Federal Overreach Threatens Local Values
Here’s the harsh truth…even though New York abolished the death penalty, federal prosecutors can step in. A crime in Manhattan can become a federal crime and suddenly your moral stance is challenged. When federal prosecutors step in and seek death in a state that has abolished it, they are not just testing the law…they’re testing your values. They are asking whether New York still believes what it has long stood for…that a government that can take the lives of its’ citizens is a government that has grown too big.
This should alarm anyone who cares about justice, fairness and integrity. If the federal government succeeds here, it signals that New York’s values are conditional. That abolition is not absolute. That your moral compass can be overridden. It also reveals that the federal government can overrule local values anywhere and everywhere else it desires. Other places throughout the nation will also face the wrath of the federal government in unexpected ways.
A Moral Plea
This is not a political argument. It is a moral one. Abolition is more than a policy…it’s a reflection of commitment to life, humanity and fairness. By upholding a fierce opposition to the death penalty, you protect the integrity of the justice system and the moral fabric of society.

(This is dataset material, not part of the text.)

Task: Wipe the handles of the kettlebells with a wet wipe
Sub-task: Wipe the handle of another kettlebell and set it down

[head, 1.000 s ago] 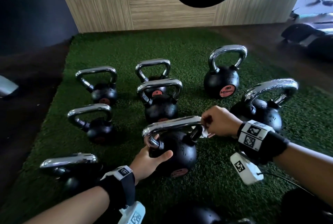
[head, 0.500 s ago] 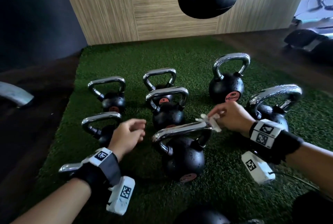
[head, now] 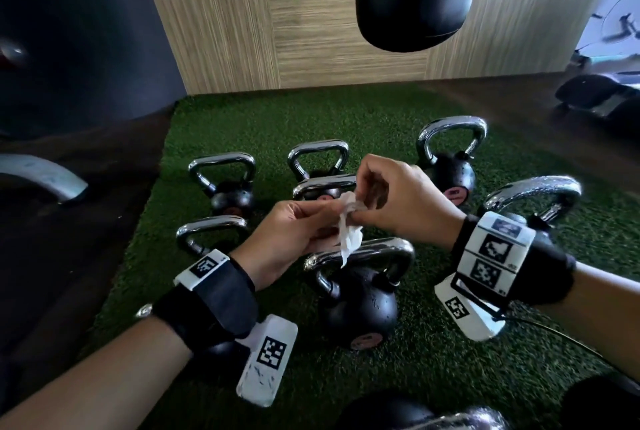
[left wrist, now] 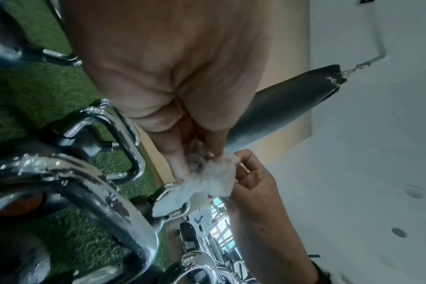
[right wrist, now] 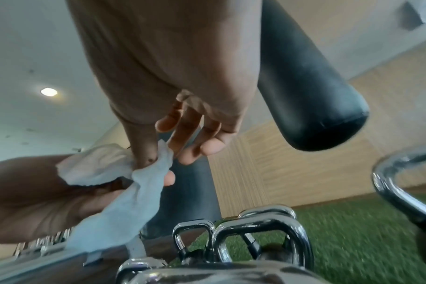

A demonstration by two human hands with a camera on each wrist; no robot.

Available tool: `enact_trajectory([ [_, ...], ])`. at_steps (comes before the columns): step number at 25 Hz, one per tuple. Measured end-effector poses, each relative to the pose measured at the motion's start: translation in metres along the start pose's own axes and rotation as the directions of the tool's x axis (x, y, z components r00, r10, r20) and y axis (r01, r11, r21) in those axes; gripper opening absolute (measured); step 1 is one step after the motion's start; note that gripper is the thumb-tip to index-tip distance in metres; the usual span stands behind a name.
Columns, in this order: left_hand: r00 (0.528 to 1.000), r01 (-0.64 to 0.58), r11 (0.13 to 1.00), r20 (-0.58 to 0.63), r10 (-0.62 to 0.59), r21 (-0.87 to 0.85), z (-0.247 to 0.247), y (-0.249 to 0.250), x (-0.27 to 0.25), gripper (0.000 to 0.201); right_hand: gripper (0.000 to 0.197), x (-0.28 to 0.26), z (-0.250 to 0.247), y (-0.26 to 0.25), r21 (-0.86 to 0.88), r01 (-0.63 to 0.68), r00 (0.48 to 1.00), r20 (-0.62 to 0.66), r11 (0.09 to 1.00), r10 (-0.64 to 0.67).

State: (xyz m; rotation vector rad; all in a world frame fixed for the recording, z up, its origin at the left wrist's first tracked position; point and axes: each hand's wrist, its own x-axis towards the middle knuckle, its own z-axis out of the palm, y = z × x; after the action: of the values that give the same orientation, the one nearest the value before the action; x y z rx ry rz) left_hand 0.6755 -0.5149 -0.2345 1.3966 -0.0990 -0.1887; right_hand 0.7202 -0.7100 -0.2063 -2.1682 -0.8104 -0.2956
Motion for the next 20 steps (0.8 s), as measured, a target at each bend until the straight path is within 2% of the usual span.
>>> enact_trajectory([
  [3, 0.999, 0.054, 0.998, -0.005, -0.054, -0.04, -0.003, -0.006, 0.002, 0.03, 0.041, -0.006, 0.005, -0.004, -0.175, 0.078, 0.996, -0.037, 0.981, -0.086],
  [5, 0.999, 0.047, 0.998, 0.023, -0.046, -0.045, -0.008, -0.008, 0.004, 0.03, 0.046, -0.007, 0.003, 0.006, -0.145, 0.081, 0.996, 0.043, 0.986, -0.076],
  [7, 1.0, 0.003, 1.0, 0.005, -0.003, 0.011, -0.011, -0.013, 0.007, 0.028, 0.051, -0.008, -0.002, 0.025, -0.064, 0.011, 0.993, 0.119, 0.998, -0.003],
  [9, 0.985, -0.116, 0.957, -0.096, 0.146, 0.267, -0.016, -0.023, 0.011, 0.027, 0.041, -0.015, 0.0, 0.06, -0.033, -0.171, 0.985, 0.023, 0.985, 0.172],
  [10, 0.963, -0.174, 0.883, -0.112, 0.245, 0.436, -0.016, -0.03, 0.012, 0.026, 0.034, -0.021, 0.004, 0.079, -0.043, -0.305, 0.952, -0.049, 0.951, 0.303],
  [11, 0.941, -0.221, 0.789, -0.088, 0.327, 0.573, -0.014, -0.036, 0.012, 0.025, 0.029, -0.028, 0.01, 0.096, -0.045, -0.446, 0.894, -0.064, 0.894, 0.443],
  [12, 0.922, -0.262, 0.696, -0.04, 0.386, 0.669, -0.011, -0.041, 0.012, 0.024, 0.027, -0.036, 0.019, 0.112, -0.014, -0.562, 0.827, 0.015, 0.827, 0.562],
  [13, 0.904, -0.305, 0.611, 0.02, 0.428, 0.731, -0.007, -0.046, 0.012, 0.024, 0.029, -0.045, 0.027, 0.125, 0.047, -0.645, 0.758, 0.166, 0.763, 0.63],
  [15, 0.867, -0.387, 0.45, 0.151, 0.475, 0.805, 0.002, -0.055, 0.015, 0.024, 0.042, -0.062, 0.04, 0.144, 0.175, -0.727, 0.66, 0.445, 0.664, 0.605],
  [16, 0.855, -0.409, 0.385, 0.201, 0.477, 0.827, 0.005, -0.057, 0.016, 0.024, 0.046, -0.068, 0.046, 0.149, 0.217, -0.741, 0.64, 0.514, 0.635, 0.571],
  [17, 0.851, -0.417, 0.341, 0.229, 0.473, 0.843, 0.006, -0.057, 0.016, 0.025, 0.048, -0.075, 0.054, 0.151, 0.246, -0.739, 0.643, 0.536, 0.627, 0.548],
  [18, 0.849, -0.413, 0.309, 0.239, 0.471, 0.857, 0.004, -0.057, 0.016, 0.025, 0.046, -0.08, 0.063, 0.152, 0.263, -0.721, 0.668, 0.508, 0.641, 0.543],
  [20, 0.846, -0.382, 0.264, 0.221, 0.486, 0.886, -0.005, -0.056, 0.01, 0.024, 0.04, -0.088, 0.079, 0.155, 0.263, -0.665, 0.738, 0.376, 0.699, 0.56],
])
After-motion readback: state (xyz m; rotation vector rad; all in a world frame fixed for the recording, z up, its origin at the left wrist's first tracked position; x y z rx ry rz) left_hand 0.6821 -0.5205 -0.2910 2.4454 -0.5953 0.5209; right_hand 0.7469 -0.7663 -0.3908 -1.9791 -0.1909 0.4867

Mangione’s case is high profile. Anger and fear are powerful. But New York’s tradition has always been about resisting those impulses. Justice must not be defined by outrage, media attention or emotion. It must be defined by principle…moral principle.
No Death Penalty for Luigi Mangione : Stand Firm
I have seen the consequences of execution firsthand…lives lost, remorse extinguished, systems compromised and families shattered. I implore New Yorkers to stand firm. Reject the federal pursuit of the death penalty in your home. Honor your tradition. Protect your values. Send a message to the nation…New York will not allow the ultimate punishment to be imposed against its will. Mangione’s case is a test…and it is one New Yorkers must pass.
For if New York stays silent now, it will invite the machinery of death back in…and once it starts moving again, it rarely stops with just one body.